Yes, this is the idea mentioned in the original post, but it has the disadvantage that it would make the column names really long and complex to use. For example, they would need to include a timestamp, and thus after importing in some third-party software, you would have to use these long and unique column names instead of for example just cputime. So we are looking for arguments for and against each of these possible choices.

2. Separator: Since comma appears regularly in some columns, it might be better to switch to tab-separated values (TSV) instead of comma-separated values (CSV). However, it's important to inform users about this change and explain the TSV abbreviation.

Note that we already use tabs in our current "CSV" format. Notification of users is not difficult, we can likely add the new format as an option in addition to the existing format and then delete the previous format in a new major version.

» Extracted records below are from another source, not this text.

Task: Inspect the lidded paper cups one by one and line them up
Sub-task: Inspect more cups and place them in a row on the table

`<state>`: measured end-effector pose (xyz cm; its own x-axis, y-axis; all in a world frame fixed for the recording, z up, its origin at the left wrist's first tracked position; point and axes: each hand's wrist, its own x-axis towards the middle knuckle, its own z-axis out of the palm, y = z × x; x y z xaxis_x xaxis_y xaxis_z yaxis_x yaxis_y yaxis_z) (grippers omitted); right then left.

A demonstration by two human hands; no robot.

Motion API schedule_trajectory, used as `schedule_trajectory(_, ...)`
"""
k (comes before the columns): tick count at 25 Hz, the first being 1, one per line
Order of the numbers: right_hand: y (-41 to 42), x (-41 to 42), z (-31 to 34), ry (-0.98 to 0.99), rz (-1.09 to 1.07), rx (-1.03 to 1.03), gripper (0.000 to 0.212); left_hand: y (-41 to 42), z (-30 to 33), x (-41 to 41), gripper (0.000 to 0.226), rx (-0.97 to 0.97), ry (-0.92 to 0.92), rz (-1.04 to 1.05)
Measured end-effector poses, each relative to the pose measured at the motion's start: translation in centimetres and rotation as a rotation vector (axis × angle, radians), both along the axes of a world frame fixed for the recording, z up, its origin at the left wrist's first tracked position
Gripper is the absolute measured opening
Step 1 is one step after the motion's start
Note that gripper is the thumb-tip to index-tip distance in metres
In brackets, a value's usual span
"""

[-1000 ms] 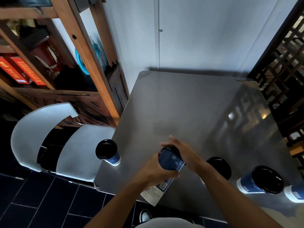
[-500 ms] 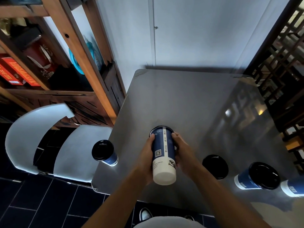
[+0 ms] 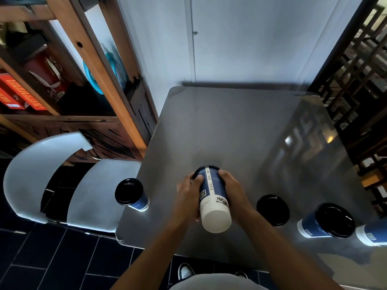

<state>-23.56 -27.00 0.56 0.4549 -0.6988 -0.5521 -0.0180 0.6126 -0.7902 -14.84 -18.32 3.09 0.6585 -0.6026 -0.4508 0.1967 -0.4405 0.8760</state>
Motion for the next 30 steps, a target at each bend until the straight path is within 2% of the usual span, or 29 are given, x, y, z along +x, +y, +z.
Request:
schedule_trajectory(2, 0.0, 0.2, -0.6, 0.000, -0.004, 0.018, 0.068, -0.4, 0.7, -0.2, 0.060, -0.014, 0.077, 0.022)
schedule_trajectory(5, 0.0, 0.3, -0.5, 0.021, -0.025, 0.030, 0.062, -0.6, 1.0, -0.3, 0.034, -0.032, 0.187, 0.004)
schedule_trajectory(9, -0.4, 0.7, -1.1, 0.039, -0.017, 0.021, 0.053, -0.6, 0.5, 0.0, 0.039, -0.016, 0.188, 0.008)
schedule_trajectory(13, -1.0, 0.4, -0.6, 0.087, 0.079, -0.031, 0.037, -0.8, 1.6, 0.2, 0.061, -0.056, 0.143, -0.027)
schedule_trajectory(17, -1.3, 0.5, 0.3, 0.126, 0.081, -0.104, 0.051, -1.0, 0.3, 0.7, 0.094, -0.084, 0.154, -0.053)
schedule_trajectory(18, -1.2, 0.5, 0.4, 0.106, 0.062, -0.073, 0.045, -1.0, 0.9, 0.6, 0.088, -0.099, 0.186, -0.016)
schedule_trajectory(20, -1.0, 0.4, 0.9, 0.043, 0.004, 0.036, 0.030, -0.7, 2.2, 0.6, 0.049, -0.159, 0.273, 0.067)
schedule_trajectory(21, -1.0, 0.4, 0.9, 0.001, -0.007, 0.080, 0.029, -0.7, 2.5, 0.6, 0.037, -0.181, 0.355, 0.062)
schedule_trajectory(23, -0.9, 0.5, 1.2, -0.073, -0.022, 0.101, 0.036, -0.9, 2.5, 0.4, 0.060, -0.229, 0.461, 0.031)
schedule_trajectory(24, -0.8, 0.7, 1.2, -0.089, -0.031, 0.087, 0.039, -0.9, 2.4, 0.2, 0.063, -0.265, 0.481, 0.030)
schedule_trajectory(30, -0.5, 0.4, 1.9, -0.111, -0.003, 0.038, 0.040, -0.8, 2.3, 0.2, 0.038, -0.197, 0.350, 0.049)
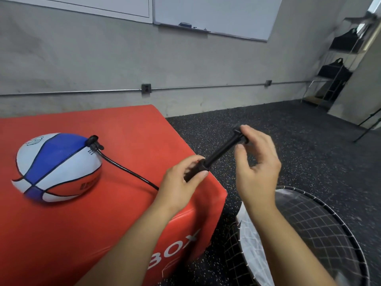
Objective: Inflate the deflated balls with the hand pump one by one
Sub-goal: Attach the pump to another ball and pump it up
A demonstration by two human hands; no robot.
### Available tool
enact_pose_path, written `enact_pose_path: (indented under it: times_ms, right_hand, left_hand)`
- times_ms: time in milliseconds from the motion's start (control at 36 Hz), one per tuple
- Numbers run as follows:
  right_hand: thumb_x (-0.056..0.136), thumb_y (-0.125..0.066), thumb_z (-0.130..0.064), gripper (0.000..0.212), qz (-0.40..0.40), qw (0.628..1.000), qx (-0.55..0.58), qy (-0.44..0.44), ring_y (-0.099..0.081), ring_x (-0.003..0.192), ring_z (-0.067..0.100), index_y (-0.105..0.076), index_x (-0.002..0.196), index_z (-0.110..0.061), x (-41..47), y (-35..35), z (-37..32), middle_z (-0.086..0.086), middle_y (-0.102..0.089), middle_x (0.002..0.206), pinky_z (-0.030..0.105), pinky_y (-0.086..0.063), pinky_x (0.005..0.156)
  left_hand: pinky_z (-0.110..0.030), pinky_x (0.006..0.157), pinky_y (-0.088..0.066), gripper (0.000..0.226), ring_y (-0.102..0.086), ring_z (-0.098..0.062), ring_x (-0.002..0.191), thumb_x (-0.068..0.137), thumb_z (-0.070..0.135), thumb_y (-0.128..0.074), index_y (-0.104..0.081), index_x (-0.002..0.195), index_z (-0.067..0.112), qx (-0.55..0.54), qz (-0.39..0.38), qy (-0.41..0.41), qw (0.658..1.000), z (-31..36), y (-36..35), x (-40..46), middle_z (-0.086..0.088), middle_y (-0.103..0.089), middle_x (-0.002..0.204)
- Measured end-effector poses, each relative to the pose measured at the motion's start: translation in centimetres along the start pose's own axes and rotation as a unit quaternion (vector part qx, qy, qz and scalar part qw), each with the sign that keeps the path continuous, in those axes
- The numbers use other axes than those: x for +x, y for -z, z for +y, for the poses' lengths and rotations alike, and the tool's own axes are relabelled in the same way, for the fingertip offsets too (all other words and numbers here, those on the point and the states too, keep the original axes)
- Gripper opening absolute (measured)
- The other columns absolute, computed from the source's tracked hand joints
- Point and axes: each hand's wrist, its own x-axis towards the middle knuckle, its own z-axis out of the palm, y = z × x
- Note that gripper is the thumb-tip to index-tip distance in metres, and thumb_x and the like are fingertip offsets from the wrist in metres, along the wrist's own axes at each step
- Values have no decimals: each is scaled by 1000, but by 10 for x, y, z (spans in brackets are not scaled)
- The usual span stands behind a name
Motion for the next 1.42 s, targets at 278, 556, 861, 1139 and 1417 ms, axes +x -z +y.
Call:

3. Task-ID columns: Instead of showing only those columns where not all values are equal, it might be better to show all columns for which data exists. This way, users can easily identify the relevant columns.

Hm, I am not sure I follow this argument. How would it make it easy to identify the relevant columns, if all columns are shown?

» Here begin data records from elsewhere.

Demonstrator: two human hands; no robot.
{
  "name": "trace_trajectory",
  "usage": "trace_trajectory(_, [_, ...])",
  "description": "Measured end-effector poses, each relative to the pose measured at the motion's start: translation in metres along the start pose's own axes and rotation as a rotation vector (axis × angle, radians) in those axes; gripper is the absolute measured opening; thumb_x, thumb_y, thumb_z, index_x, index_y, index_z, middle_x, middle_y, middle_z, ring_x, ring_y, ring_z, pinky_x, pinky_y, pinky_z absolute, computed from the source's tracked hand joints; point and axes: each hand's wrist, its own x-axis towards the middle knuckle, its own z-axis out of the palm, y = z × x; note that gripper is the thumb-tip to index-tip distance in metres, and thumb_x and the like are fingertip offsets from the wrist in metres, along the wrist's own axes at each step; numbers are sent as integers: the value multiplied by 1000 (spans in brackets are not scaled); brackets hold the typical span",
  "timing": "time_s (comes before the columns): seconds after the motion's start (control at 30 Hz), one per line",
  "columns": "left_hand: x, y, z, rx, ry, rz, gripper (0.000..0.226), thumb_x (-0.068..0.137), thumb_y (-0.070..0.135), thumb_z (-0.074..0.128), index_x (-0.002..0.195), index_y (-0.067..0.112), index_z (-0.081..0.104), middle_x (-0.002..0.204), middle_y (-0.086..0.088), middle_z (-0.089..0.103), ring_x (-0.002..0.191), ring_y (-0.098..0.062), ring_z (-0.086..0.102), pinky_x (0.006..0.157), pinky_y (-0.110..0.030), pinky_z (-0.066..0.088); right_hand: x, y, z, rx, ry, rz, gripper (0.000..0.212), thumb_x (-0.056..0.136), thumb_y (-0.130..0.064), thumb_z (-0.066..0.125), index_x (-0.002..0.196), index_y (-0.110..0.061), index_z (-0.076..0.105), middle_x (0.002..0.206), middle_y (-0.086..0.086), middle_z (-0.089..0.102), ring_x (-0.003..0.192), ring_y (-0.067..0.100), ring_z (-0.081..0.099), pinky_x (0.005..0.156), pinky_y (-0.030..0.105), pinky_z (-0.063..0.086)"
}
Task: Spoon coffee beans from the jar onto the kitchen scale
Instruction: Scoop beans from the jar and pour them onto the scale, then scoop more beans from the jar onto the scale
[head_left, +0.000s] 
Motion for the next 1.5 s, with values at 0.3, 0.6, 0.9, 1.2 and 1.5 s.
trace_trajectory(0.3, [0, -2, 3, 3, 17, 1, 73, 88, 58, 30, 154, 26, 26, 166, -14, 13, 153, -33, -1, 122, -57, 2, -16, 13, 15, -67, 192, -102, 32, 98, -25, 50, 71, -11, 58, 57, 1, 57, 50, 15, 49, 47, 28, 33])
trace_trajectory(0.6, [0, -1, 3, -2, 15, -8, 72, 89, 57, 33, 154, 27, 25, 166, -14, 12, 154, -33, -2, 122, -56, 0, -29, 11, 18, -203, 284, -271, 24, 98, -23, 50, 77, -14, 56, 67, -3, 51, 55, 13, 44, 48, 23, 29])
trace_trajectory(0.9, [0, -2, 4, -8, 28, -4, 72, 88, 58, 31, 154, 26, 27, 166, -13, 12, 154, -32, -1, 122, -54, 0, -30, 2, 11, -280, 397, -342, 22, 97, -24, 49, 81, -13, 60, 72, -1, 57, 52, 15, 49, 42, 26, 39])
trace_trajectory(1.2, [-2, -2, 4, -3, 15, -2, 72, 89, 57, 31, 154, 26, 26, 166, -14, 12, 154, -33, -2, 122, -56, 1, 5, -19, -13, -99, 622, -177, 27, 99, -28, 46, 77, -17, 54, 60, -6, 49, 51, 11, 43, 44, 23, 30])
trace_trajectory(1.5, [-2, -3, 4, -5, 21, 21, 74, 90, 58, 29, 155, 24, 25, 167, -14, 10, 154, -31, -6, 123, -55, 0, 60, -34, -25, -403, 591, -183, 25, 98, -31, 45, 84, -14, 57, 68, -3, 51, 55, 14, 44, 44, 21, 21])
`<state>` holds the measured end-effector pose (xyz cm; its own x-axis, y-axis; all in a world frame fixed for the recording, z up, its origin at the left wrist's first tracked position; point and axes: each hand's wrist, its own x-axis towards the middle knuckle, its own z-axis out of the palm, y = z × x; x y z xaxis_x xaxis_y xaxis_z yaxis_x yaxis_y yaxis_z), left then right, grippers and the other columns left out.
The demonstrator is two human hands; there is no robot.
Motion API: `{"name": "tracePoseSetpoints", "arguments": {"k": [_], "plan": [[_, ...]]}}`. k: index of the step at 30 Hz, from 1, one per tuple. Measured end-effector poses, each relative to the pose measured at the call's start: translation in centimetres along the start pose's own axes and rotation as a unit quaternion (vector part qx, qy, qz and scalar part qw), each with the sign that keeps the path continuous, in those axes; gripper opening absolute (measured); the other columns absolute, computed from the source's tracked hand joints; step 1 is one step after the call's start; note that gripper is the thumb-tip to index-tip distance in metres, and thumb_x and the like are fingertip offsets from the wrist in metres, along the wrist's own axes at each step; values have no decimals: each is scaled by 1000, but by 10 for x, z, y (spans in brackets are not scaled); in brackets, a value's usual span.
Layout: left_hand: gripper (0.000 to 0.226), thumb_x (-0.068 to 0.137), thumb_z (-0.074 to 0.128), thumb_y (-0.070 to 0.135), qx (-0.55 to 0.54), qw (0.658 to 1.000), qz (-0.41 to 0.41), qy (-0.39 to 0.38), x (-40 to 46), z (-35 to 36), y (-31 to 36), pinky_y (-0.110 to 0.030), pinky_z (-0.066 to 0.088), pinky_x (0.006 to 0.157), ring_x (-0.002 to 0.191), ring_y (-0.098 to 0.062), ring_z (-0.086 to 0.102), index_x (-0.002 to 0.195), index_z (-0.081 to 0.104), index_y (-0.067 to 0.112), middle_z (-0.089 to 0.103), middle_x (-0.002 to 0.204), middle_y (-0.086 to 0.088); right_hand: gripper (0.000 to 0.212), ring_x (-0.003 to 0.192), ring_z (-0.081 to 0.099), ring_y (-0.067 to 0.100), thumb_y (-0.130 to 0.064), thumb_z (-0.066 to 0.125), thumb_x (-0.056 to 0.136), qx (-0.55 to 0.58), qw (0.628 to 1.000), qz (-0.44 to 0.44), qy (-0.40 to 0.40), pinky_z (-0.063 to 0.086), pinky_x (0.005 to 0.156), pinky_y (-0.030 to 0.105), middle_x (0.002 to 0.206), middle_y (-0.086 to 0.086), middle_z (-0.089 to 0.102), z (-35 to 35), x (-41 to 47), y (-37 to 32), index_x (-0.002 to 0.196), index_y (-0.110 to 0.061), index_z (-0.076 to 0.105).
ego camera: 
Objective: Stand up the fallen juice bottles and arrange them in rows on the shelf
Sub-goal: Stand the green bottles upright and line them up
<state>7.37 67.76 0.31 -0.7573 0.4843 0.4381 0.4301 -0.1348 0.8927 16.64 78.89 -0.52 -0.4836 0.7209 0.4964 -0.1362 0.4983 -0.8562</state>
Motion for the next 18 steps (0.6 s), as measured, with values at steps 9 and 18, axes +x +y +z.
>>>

4. Table options: It would be helpful to add some options to the table definitions so that users can customize the table layout based on their specific use case. For example, users could choose which columns should be shown for the task ID.

Note that we do have this feature already (cf. documentation).

DrMichaelPetter commented 7 months ago

How about keeping a raw/master TSV around and some postprocessing scripts based on CLI tools like sed/head/tail/grep and csvkit?

PhilippWendler commented 7 months ago

The raw/master files that BenchExec uses are the result XML files. We cannot use CSV/TSV for this, because these files contain important meta information about the whole benchmark run, which we need to keep together with the measurement data. This is important for example for creating the HTML tables (which contain both) and also makes archiving results easier.